### TASK DETAILS
Leave no line out. Transcribe the whole listing exactly.

### DATA BLOCK

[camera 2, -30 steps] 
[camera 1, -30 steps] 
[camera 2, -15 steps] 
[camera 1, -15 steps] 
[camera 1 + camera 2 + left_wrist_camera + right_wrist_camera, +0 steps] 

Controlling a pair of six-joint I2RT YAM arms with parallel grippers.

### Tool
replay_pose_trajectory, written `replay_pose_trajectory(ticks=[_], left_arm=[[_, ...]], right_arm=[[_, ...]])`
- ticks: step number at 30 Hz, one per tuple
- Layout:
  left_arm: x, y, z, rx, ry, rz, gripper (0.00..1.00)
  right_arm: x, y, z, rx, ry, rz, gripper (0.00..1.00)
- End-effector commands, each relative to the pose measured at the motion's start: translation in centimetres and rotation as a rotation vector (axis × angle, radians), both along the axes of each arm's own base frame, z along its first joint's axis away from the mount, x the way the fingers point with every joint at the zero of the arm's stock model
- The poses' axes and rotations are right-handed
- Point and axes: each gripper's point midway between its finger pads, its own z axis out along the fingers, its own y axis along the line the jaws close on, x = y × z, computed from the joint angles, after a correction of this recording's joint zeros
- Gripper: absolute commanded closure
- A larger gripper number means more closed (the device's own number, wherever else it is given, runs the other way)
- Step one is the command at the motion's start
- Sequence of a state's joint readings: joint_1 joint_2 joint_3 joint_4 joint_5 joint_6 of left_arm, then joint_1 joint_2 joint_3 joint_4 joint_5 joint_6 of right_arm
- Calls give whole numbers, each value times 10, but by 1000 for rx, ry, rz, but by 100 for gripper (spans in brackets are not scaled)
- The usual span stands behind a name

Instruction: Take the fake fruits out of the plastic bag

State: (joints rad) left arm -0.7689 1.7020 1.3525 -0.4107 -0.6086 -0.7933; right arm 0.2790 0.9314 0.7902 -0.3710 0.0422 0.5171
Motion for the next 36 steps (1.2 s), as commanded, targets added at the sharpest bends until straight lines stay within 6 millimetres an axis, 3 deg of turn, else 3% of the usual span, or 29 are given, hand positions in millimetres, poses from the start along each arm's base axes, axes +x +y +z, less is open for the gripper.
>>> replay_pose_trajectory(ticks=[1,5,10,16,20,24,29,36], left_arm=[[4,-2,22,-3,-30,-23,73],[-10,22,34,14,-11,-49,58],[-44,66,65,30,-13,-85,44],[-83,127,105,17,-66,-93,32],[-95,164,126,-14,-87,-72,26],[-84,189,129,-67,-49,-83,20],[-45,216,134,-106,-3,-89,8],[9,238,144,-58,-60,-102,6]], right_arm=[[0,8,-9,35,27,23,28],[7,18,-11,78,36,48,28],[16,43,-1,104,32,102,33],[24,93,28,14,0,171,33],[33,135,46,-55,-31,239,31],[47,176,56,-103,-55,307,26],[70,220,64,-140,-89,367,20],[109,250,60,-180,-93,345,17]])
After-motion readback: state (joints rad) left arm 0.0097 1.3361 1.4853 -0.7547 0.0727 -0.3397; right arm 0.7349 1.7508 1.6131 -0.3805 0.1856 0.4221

### RESPONSE
[camera 2, -30 steps] 
[camera 1, -30 steps] 
[camera 2, -15 steps] 
[camera 1, -15 steps] 
[camera 1 + camera 2 + left_wrist_camera + right_wrist_camera, +0 steps] 

Controlling a pair of six-joint I2RT YAM arms with parallel grippers.

### Tool
replay_pose_trajectory, written `replay_pose_trajectory(ticks=[_], left_arm=[[_, ...]], right_arm=[[_, ...]])`
- ticks: step number at 30 Hz, one per tuple
- Layout:
  left_arm: x, y, z, rx, ry, rz, gripper (0.00..1.00)
  right_arm: x, y, z, rx, ry, rz, gripper (0.00..1.00)
- End-effector commands, each relative to the pose measured at the motion's start: translation in centimetres and rotation as a rotation vector (axis × angle, radians), both along the axes of each arm's own base frame, z along its first joint's axis away from the mount, x the way the fingers point with every joint at the zero of the arm's stock model
- The poses' axes and rotations are right-handed
- Point and axes: each gripper's point midway between its finger pads, its own z axis out along the fingers, its own y axis along the line the jaws close on, x = y × z, computed from the joint angles, after a correction of this recording's joint zeros
- Gripper: absolute commanded closure
- A larger gripper number means more closed (the device's own number, wherever else it is given, runs the other way)
- Step one is the command at the motion's start
- Sequence of a state's joint readings: joint_1 joint_2 joint_3 joint_4 joint_5 joint_6 of left_arm, then joint_1 joint_2 joint_3 joint_4 joint_5 joint_6 of right_arm
- Calls give whole numbers, each value times 10, but by 1000 for rx, ry, rz, but by 100 for gripper (spans in brackets are not scaled)
- The usual span stands behind a name

Instruction: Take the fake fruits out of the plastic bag

State: (joints rad) left arm -0.7689 1.7020 1.3525 -0.4107 -0.6086 -0.7933; right arm 0.2790 0.9314 0.7902 -0.3710 0.0422 0.5171
Motion for the next 36 steps (1.2 s), as commanded, targets added at the sharpest bends until straight lines stay within 6 millimetres an axis, 3 deg of turn, else 3% of the usual span, or 29 are given, hand positions in millimetres, poses from the start along each arm's base axes, axes +x +y +z, less is open for the gripper.
>>> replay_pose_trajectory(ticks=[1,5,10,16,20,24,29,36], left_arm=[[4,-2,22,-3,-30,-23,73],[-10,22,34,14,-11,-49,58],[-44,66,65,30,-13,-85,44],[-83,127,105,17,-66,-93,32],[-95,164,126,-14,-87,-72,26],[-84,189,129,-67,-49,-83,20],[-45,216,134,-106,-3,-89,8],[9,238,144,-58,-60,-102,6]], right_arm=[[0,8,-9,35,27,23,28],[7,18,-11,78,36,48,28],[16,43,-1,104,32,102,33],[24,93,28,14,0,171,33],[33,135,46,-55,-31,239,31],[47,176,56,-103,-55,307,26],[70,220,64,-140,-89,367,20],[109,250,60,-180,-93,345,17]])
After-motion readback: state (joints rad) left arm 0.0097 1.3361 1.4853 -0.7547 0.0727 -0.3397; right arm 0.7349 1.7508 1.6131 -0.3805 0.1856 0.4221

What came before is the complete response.